PROBLEM
Task for the listing below: copy it out in full, exactly.

SOURCE MATERIAL
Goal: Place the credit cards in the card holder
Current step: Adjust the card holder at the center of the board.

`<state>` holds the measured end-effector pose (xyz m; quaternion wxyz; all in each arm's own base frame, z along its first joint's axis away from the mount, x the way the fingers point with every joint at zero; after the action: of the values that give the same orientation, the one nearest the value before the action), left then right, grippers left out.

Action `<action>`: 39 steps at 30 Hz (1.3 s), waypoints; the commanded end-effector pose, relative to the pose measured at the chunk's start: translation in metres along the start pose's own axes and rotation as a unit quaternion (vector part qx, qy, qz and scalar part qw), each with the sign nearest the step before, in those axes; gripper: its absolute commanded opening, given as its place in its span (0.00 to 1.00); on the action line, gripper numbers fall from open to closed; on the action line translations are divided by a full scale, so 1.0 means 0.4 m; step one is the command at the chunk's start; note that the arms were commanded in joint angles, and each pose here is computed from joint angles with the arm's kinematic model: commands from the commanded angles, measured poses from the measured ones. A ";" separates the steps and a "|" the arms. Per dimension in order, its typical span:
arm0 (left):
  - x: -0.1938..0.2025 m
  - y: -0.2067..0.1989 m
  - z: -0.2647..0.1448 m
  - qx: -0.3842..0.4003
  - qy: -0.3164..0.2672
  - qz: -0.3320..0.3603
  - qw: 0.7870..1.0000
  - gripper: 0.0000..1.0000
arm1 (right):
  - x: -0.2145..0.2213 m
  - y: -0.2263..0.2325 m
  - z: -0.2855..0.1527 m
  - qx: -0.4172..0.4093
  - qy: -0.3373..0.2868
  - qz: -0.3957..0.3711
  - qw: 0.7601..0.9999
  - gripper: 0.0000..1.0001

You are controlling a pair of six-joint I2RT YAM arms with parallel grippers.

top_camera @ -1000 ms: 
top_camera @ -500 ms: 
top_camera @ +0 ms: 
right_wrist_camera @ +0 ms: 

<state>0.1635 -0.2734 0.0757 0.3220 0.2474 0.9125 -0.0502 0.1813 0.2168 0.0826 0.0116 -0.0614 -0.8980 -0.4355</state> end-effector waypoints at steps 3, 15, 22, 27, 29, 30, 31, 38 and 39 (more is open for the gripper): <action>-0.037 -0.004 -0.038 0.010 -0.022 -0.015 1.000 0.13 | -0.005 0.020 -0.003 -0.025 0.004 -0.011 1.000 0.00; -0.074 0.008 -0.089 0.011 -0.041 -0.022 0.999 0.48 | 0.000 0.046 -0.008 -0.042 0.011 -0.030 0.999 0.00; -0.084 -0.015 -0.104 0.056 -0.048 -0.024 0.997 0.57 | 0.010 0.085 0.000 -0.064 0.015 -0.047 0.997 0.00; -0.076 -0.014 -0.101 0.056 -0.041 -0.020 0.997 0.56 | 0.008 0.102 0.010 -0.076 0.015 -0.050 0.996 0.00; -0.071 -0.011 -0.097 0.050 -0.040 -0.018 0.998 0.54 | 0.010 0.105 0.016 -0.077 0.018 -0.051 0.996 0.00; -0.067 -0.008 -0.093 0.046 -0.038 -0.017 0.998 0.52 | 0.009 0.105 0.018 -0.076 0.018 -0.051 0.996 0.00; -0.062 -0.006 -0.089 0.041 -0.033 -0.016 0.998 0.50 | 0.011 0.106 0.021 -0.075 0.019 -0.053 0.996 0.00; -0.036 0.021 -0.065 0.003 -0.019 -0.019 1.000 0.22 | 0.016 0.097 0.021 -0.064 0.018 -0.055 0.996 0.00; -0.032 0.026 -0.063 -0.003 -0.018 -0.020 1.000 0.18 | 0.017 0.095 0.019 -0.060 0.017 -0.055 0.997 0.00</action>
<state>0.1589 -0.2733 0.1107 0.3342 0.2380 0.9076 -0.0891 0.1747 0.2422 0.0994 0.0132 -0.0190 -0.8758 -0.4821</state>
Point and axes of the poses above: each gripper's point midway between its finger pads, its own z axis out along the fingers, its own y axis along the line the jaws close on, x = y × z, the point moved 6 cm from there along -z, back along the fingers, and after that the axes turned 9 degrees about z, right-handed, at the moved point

FINISHED EXERCISE
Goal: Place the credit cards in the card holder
Current step: Adjust the card holder at the center of the board.

`<state>` holds the measured end-effector pose (xyz m; quaternion wxyz; all in each arm's own base frame, z along its first joint's axis away from the mount, x the way the fingers point with every joint at zero; after the action: of the values that give the same orientation, the one nearest the value before the action), left then right, grippers left out.

Action `<action>`: 39 steps at 30 Hz (1.3 s), waypoints; the commanded end-effector pose, relative to the pose measured at the chunk's start: translation in metres along the start pose's own axes and rotation as a unit quaternion (vector part qx, qy, qz and scalar part qw), each with the sign nearest the step before, in those axes; gripper: its absolute commanded opening, given as its place in its span (0.00 to 1.00); on the action line, gripper numbers fall from open to closed; on the action line translations are divided by a full scale, so 1.0 means 0.4 m; step one is the command at the chunk's start; note that the arms were commanded in joint angles, and each pose here is computed from joint angles with the arm's kinematic model: commands from the commanded angles, measured poses from the measured ones. A ";" separates the steps and a "|" the arms. Per dimension in order, its typical span:
arm0 (left):
  - x: -0.1938..0.2025 m
  - y: -0.2067..0.1989 m
  - z: -0.2647..0.1448 m
  - qx: -0.3842..0.4003
  - qy: -0.3164..0.2672
  - qz: -0.3320..0.3603
  - qw: 0.7870..1.0000
  - gripper: 0.0000..1.0000
arm1 (right):
  - x: -0.2145..0.2213 m
  - y: -0.2263..0.2325 m
  - z: -0.2855..0.1527 m
  - qx: -0.4172..0.4093
  - qy: -0.3373..0.2868
  - qz: -0.3957..0.3711
  - qw: 0.7601..0.9999
  - gripper: 0.0000..1.0001

You are controlling a pair of six-joint I2RT YAM arms with parallel grippers.

top_camera @ -1000 ms: 
top_camera @ -500 ms: 
top_camera @ +0 ms: 
right_wrist_camera @ +0 ms: 

<state>0.1635 -0.2734 0.0757 0.3220 0.2474 0.9125 -0.0502 0.1813 0.2168 0.0826 0.0116 -0.0614 -0.8980 -0.4355</state> end-effector waypoints at steps 3, 15, 22, 27, 29, 30, 31, 38 and 39 (more is open for the gripper): <action>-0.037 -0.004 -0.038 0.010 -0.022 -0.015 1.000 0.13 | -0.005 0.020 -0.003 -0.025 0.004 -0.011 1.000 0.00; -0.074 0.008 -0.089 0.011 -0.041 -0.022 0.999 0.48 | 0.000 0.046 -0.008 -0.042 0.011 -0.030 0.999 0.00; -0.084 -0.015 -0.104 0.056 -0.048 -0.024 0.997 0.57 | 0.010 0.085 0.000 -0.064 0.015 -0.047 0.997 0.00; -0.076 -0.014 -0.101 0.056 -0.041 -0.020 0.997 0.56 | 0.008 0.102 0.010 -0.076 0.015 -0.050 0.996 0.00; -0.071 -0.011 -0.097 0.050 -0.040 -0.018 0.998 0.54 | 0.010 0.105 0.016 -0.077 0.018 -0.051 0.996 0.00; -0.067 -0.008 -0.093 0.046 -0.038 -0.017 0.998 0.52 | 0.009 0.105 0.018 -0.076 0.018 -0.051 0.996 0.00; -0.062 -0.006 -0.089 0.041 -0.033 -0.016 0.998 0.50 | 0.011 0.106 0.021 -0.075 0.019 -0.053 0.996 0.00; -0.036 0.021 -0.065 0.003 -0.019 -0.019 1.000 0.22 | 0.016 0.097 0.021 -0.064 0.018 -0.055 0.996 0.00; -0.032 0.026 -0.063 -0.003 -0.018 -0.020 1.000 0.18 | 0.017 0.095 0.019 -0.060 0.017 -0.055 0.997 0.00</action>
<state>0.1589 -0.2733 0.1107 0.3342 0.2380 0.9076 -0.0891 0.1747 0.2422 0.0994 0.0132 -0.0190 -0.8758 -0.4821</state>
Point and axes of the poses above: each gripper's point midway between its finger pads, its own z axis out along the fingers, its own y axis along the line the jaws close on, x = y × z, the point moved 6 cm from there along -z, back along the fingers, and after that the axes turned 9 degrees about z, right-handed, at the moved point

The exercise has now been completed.